Ocoee was not the only city to receive a “null and void” letter from the Department of Commerce. Geller said that eventually, they found more than 20 cities that had all received such letters.

" They just, on their own, said This is null and void and That city's is null and void and The other city's is null and void. More than 20 municipalities. That's the equivalent of a rule," Geller later told VoxPopuli. But a rule that had been invented on the fly since none of the typical procedures for putting regulations in place had been followed, he said.

However, the administrative law judge declined to acknowledge the other letters, which Ocoee had not yet collected, and that was the “technicality” that lost the city the case.  

“The administrative law judge said I saw no evidence of letters to other cities so I cannot find that it’s a rule,” Geller said. “Never mind that we had a stipulation on the record with the Department of Commerce that they had sent letters to other cities. That was the technicality that [the administrative law judge] used to say we did not establish the rule. City, you lose.”  

But in the time-honored tradition of losing the battle and winning the war, the city was able to get the Department of Commerce to admit during the legal proceedings that their August “null and void” letter was meaningless.

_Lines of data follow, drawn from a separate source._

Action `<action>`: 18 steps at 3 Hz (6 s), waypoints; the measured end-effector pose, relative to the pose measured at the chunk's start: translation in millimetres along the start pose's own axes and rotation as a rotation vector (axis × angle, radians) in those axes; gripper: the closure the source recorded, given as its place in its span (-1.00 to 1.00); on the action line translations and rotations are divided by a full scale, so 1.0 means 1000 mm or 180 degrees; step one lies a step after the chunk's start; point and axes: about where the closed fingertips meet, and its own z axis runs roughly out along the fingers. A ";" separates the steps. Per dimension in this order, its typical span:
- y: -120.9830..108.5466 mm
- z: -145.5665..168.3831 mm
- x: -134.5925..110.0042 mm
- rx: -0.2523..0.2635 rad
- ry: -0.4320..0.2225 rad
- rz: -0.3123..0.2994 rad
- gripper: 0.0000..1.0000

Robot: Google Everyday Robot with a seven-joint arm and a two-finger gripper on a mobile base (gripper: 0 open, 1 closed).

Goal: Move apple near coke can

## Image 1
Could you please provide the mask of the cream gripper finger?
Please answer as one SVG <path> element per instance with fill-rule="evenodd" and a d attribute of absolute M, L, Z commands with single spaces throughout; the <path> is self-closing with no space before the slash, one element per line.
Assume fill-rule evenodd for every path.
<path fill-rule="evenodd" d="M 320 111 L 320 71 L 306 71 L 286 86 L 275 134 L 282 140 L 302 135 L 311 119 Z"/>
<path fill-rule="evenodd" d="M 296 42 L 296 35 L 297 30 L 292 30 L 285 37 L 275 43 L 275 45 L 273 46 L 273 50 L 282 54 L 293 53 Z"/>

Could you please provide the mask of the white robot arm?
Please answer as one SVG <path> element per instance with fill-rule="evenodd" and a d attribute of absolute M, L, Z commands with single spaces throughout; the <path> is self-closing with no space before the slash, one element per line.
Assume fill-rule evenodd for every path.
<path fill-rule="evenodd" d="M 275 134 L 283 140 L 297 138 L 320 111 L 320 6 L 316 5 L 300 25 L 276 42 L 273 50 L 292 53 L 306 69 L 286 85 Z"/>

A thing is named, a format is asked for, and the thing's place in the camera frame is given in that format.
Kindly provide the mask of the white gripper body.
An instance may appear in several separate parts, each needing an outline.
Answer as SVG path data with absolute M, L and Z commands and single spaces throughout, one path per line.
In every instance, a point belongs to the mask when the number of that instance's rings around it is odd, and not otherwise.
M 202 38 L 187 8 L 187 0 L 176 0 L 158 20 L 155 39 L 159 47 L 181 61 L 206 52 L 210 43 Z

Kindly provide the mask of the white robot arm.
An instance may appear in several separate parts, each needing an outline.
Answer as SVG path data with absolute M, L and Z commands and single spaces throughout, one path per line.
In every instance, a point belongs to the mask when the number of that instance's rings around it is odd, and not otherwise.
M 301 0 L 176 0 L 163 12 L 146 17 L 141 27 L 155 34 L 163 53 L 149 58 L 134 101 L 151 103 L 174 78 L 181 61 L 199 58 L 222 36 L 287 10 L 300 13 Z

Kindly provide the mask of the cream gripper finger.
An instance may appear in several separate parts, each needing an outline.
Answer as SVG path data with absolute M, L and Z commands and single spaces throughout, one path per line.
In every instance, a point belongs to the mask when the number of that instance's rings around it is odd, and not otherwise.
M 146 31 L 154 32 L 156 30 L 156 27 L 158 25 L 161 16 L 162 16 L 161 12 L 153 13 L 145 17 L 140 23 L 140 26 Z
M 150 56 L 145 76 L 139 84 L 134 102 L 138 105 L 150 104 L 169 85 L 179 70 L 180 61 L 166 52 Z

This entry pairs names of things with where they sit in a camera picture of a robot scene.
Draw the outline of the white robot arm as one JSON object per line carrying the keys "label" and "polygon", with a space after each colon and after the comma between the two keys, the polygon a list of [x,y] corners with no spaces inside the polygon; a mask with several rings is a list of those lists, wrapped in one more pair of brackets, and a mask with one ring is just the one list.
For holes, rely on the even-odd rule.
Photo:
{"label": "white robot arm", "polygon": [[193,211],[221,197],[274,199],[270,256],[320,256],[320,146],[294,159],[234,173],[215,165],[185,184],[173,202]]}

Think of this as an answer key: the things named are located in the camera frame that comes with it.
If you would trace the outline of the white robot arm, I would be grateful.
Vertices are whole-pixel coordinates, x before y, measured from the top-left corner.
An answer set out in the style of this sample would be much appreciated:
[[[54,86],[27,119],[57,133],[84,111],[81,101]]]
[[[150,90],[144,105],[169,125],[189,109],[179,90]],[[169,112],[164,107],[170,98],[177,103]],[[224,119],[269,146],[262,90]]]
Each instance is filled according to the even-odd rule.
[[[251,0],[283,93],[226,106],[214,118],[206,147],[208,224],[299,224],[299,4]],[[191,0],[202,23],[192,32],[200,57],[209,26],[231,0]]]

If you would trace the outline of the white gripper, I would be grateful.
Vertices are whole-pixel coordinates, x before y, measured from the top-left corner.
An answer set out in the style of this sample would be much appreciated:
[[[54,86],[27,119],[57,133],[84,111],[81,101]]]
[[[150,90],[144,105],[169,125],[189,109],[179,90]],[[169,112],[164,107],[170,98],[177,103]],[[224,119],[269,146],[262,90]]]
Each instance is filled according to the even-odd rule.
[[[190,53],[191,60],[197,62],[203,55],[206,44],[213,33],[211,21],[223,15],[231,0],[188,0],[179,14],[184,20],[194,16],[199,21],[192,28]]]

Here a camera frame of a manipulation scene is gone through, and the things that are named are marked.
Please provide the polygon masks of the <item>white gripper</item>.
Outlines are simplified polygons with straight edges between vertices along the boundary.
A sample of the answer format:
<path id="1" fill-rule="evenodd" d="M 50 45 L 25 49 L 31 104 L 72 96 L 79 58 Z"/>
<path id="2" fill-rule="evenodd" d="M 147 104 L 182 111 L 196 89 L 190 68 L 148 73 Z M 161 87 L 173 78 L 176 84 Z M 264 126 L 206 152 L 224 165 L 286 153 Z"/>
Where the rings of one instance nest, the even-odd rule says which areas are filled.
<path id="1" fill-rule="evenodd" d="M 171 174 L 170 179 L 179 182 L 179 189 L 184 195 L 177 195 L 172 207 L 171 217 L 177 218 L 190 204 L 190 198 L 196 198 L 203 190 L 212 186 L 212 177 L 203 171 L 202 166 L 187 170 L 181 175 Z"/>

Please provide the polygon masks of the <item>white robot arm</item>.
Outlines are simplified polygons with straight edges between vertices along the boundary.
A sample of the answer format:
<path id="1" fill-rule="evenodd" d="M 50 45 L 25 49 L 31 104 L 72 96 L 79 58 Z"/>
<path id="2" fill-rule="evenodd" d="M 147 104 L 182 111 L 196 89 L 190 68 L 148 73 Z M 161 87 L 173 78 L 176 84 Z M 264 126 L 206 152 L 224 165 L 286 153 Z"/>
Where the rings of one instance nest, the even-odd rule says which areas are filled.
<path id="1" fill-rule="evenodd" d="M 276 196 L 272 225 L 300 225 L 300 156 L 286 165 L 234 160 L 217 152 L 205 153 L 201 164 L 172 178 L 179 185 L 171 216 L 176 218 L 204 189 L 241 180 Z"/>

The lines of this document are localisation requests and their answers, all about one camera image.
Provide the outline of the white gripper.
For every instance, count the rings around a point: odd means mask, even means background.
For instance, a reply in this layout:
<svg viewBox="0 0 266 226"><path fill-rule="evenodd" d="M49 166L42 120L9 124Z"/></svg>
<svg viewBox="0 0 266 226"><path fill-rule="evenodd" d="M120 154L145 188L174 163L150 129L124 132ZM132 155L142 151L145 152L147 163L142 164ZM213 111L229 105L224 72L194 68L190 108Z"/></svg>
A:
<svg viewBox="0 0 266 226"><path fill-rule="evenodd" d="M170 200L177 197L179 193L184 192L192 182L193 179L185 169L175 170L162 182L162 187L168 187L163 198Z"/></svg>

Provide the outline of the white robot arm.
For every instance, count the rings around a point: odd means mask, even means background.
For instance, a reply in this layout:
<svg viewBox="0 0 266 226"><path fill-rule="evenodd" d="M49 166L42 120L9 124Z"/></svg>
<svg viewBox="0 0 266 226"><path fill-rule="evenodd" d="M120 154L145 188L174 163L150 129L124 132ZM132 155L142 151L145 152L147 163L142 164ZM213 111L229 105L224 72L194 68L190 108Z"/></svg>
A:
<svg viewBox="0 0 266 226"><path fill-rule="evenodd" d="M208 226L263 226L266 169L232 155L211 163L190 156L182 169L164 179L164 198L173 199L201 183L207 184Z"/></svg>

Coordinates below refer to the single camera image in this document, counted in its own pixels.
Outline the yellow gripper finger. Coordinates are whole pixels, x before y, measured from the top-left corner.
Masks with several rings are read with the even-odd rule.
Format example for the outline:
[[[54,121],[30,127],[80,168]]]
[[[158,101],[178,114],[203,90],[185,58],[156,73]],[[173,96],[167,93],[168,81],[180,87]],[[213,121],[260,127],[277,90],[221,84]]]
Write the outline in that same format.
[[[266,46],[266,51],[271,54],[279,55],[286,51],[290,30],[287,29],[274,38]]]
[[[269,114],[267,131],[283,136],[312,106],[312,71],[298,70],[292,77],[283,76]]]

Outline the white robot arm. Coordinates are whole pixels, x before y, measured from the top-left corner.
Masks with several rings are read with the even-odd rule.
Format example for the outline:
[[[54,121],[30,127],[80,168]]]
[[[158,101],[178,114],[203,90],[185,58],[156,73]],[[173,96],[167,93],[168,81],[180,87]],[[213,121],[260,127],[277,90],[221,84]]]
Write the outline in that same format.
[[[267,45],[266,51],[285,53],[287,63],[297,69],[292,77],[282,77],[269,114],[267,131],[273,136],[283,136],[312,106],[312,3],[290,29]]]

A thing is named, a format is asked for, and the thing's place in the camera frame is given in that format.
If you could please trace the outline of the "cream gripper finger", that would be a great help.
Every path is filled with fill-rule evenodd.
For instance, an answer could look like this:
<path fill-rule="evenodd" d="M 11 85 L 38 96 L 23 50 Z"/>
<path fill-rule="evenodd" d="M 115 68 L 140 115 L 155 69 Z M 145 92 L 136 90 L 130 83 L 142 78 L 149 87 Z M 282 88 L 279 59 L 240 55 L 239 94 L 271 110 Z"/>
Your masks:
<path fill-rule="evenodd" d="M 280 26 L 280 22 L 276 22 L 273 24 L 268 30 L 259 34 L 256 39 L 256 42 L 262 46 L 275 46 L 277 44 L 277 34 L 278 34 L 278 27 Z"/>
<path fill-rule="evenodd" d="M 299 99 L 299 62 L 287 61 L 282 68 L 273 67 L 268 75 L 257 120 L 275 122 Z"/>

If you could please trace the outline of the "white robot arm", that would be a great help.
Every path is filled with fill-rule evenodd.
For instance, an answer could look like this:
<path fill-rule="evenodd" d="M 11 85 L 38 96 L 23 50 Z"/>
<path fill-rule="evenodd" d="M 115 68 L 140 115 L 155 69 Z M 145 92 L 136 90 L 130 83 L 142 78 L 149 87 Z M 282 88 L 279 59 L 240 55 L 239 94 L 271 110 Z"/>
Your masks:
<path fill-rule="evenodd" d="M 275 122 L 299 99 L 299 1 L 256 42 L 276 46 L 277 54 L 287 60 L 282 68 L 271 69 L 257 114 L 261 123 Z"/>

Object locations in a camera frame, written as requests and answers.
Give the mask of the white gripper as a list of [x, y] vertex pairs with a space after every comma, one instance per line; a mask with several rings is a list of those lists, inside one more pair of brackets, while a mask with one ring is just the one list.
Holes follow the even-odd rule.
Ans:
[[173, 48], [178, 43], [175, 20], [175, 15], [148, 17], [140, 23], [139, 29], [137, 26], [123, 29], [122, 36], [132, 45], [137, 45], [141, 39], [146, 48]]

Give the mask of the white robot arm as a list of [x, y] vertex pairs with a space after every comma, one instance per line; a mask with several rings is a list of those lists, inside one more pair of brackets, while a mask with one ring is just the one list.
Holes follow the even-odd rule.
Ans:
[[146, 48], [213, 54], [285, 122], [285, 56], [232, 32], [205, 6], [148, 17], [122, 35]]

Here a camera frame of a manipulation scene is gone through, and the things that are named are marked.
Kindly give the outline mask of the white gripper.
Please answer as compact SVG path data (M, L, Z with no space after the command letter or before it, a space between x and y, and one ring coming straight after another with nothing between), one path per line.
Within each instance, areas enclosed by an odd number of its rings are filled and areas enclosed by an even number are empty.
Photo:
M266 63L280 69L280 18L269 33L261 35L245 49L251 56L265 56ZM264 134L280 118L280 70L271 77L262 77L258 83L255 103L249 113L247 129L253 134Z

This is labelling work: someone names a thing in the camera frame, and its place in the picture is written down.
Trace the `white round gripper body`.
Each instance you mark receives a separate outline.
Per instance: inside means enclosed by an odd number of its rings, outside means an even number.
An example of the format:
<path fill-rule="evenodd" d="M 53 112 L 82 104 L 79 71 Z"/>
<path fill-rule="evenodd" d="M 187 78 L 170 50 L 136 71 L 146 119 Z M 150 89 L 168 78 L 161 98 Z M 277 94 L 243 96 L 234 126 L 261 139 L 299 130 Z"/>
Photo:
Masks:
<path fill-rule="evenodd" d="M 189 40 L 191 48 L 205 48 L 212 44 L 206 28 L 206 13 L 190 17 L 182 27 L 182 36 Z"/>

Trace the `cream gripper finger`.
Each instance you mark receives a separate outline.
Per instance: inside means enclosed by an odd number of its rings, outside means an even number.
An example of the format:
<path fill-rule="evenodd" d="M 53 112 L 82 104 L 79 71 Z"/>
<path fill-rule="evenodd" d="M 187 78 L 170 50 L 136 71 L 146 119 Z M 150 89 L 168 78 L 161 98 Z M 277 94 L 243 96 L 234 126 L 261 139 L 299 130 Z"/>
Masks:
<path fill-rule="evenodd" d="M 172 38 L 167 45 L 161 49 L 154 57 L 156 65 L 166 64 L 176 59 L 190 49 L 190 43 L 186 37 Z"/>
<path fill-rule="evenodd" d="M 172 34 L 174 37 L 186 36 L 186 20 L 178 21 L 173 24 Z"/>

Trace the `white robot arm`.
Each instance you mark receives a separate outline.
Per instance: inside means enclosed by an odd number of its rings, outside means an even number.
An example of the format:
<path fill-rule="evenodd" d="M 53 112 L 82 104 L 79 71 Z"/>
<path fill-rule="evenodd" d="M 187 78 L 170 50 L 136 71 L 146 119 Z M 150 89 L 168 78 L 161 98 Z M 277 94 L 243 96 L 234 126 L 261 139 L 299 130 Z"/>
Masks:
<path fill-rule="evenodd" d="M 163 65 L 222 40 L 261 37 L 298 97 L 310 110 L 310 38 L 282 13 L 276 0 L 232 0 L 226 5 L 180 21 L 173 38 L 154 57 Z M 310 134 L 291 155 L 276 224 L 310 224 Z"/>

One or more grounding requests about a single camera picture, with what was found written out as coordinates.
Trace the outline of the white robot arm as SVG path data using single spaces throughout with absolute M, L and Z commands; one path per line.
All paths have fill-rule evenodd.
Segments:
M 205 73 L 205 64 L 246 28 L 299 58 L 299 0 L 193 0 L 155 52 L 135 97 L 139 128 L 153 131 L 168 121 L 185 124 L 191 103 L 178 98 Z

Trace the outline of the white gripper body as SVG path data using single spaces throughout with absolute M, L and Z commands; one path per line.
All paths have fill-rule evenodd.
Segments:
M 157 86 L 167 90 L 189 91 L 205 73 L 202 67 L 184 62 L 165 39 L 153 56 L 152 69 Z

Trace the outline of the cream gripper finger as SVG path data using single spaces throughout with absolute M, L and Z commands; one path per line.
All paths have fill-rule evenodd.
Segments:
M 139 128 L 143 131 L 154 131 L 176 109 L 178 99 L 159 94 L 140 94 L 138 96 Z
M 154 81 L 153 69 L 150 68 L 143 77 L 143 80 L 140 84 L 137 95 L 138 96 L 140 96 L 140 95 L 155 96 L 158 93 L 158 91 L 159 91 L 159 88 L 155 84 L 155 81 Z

“They said, You know, this really wasn’t a binding letter. This is just our opinion,” Geller said. “I was like Okay, why are you sending these things to everyone saying Your comprehensive plan is null and void? That seems to have a legal effect, coming from a state agency with authority over reviewing comprehensive plans.”

Geller added that the administrative law judge said the Department of Commerce had no authority to send the letters in the first place.

Now, he said, the city has verification from the administrative law judge and the Department of Commerce that Envision 2045 is valid.

“And if there's a business owner or a citizen who wants to challenge it, they go to a circuit court judge and try to persuade that circuit court judge that our opt-out provision's not good enough," he said. "And I doubt they're gonna win on that.”

Correction: An earlier version of this story referred to the administrative law judge as a special magistrate. That has been corrected.